In part, the challenges are structural. The health care industry has been slow to catch up to Friedrichsdorf’s vision for modern integrative pain care. Insurance companies do not reimburse for most of the Stad Center’s services, and the pool of specialists is limited due to persistent gaps in medical education focused on children’s pain. The center relies largely on private support to provide the care that gave Jimmy and Dylan relief and to conduct the training and research that advance the field. But that support is barely scratching the surface when it comes to the urgent needs of current patients.
“Like any other medicine, you want to make sure you’re giving the right dose,” says Robyn Adcock, director of integrative medicine and a pediatric acupuncturist. “But I have a limited service, so it’s always a balance: How do we share these services equitably? If you spread them too thin, they’re not effective for anyone. It’s like you don’t have enough insulin and everyone needs it. You’re only going to be able to help a few patients get better.”
Adcock and her colleagues are advocating for changes to insurance policies on the state and national levels. The team is also finding creative ways of expanding access to integrative therapies within the hospital system itself, particularly for patients who would otherwise be unable to afford such services.

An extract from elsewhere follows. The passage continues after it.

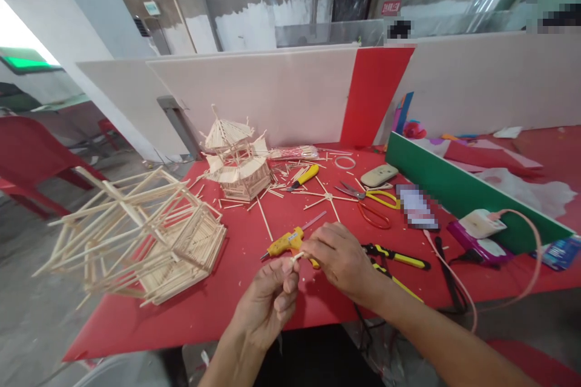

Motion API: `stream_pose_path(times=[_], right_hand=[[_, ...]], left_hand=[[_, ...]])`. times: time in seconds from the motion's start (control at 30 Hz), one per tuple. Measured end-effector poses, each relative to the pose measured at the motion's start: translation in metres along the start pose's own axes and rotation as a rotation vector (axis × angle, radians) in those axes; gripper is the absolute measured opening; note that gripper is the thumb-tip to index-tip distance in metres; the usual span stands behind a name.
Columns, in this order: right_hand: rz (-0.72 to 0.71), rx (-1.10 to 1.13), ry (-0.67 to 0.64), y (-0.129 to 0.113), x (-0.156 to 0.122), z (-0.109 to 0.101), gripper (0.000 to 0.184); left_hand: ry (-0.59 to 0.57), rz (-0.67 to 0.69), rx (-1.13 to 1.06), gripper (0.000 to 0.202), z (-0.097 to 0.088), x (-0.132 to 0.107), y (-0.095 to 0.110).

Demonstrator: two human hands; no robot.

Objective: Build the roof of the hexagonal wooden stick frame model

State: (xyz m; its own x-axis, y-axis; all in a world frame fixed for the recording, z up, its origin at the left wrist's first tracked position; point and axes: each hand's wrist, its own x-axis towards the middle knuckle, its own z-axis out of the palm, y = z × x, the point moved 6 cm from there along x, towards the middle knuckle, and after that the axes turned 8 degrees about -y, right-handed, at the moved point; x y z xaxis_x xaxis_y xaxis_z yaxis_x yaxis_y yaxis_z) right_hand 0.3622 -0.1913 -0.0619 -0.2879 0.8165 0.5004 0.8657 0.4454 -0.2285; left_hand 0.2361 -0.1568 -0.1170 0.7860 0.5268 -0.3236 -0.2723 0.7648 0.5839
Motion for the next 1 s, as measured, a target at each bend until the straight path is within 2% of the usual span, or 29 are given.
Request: stream_pose_path(times=[0.1,0.2,0.27,0.37,0.43,0.53,0.67,0.83,1.0], right_hand=[[-0.054,-0.094,-0.049,0.003,0.001,0.0,0.027],[-0.105,-0.23,-0.142,0.011,0.003,0.0,0.023],[-0.072,-0.262,-0.179,0.023,0.006,-0.001,0.02],[0.027,-0.234,-0.206,0.045,0.01,0.004,0.017],[0.089,-0.185,-0.237,0.059,0.013,0.011,0.02],[0.159,-0.083,-0.286,0.075,0.018,0.023,0.029],[0.225,-0.075,-0.33,0.089,0.02,0.028,0.02],[0.289,-0.031,-0.328,0.098,0.018,0.029,0.017],[0.328,-0.018,-0.341,0.101,0.028,0.034,0.017]], left_hand=[[0.124,0.069,0.325,0.034,-0.012,0.001,0.008],[0.288,0.213,0.846,0.03,-0.024,-0.002,0.03],[0.334,0.301,1.151,0.028,-0.027,0.0,0.047],[0.327,0.327,1.496,0.026,-0.031,0.024,0.07],[0.412,0.272,1.753,0.021,-0.036,0.05,0.086],[0.459,0.192,1.807,0.014,-0.047,0.09,0.1],[0.514,0.1,1.79,0.009,-0.066,0.121,0.101],[0.504,0.11,1.669,0.01,-0.084,0.127,0.098],[0.43,0.149,1.423,0.016,-0.083,0.125,0.099]])
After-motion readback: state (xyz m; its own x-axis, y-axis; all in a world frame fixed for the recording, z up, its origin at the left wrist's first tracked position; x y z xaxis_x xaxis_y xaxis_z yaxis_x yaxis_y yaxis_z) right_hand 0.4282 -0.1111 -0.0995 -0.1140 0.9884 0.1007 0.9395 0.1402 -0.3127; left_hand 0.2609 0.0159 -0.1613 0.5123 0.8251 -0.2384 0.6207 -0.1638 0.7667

Integrative medicine specialist Jenifer Matthews, MD, is based at UCSF Benioff Children’s Hospital Oakland. Matthews and her team secured a grant to offer acupuncture at the hospital’s community clinic, where 92% of patients fall below the poverty line. “It was immensely popular and helpful,” she says. But when the grant ran out, they lost their acupuncturist. “Now I offer acupuncture as much as I can … but it’s not enough. We want to do more.”

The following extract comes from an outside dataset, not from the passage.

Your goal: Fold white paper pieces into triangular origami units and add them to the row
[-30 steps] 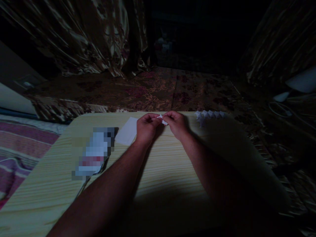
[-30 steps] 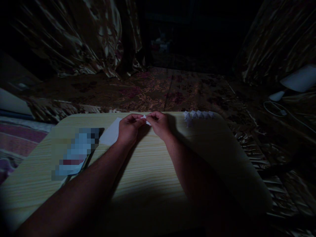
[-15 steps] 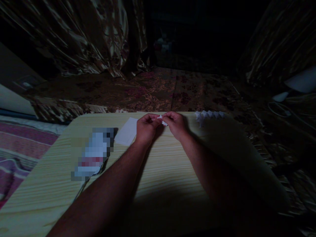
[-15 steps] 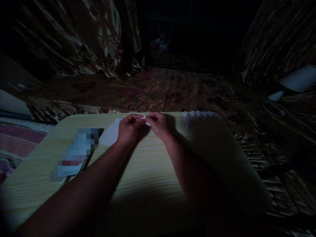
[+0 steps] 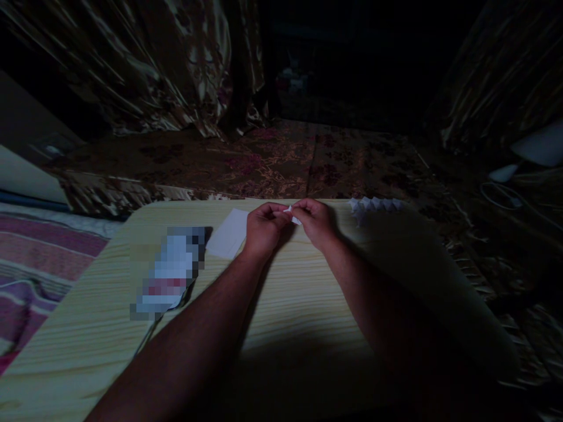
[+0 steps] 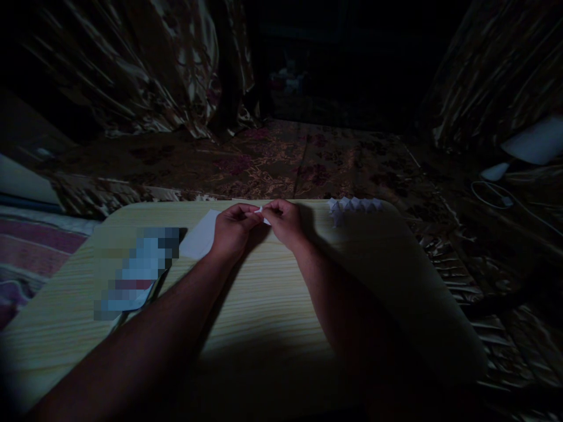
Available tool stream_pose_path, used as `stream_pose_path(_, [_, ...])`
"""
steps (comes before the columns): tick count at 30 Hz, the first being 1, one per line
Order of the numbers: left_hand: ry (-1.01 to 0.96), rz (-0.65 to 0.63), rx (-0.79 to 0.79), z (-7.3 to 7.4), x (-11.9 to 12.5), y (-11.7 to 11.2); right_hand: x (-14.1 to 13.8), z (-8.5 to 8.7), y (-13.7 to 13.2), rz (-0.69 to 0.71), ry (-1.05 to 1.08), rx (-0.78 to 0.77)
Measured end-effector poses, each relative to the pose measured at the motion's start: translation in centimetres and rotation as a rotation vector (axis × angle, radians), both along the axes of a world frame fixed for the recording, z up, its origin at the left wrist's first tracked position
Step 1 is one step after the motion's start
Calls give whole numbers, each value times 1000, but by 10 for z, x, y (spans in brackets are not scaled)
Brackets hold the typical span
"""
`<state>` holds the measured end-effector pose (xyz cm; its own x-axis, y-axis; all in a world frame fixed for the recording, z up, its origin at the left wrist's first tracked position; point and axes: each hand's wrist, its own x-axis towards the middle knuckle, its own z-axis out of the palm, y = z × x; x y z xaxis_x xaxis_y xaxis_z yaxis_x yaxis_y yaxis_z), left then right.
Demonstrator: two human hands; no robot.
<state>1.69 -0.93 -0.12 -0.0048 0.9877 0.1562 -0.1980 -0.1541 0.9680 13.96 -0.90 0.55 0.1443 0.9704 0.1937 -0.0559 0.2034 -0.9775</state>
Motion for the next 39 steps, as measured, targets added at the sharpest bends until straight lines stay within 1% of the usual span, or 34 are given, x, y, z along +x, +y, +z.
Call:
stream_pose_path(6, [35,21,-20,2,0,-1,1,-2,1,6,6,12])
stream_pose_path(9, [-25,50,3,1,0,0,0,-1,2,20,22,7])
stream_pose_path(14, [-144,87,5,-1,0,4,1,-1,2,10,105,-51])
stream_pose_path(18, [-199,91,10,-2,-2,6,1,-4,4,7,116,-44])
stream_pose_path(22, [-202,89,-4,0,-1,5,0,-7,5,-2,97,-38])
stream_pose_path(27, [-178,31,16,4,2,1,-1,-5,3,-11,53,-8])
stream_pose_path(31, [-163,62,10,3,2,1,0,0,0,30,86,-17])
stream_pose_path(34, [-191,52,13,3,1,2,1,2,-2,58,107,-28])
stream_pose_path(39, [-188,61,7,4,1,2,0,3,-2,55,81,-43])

Friedrichsdorf acknowledges that the establishment of the Stad Center as the nation’s first standalone medical division devoted to pediatric pain was groundbreaking and has the potential to transform how children in pain are cared for. But he has his work cut out for him. Reaching every patient in need with comprehensive care will take time, philanthropy, and a significant shift in national health care policy.
“In pediatric medicine, the number-one priority, of course, is still ‘Can I make this child survive?’” says Friedrichsdorf. “Comfort and pain are usually not the priority. They are certainly not a priority for insurance companies. Most of these services are not reimbursable.
“UCSF Benioff Children’s Hospitals are amazing children’s hospitals. We have thousands of clinicians and researchers who get up every morning to eradicate disease. Our team gets up every day to eradicate pain and suffering. But the only way we can do that – the only way our patients can see this team, see a psychologist, get acupuncture or massage – is through community support.
“The establishment of the Stad Center is huge, and I am so excited to be here. Things are really starting to change, but we do need community support to help our patients right now, today, and to show the world how incredibly valuable this work is.”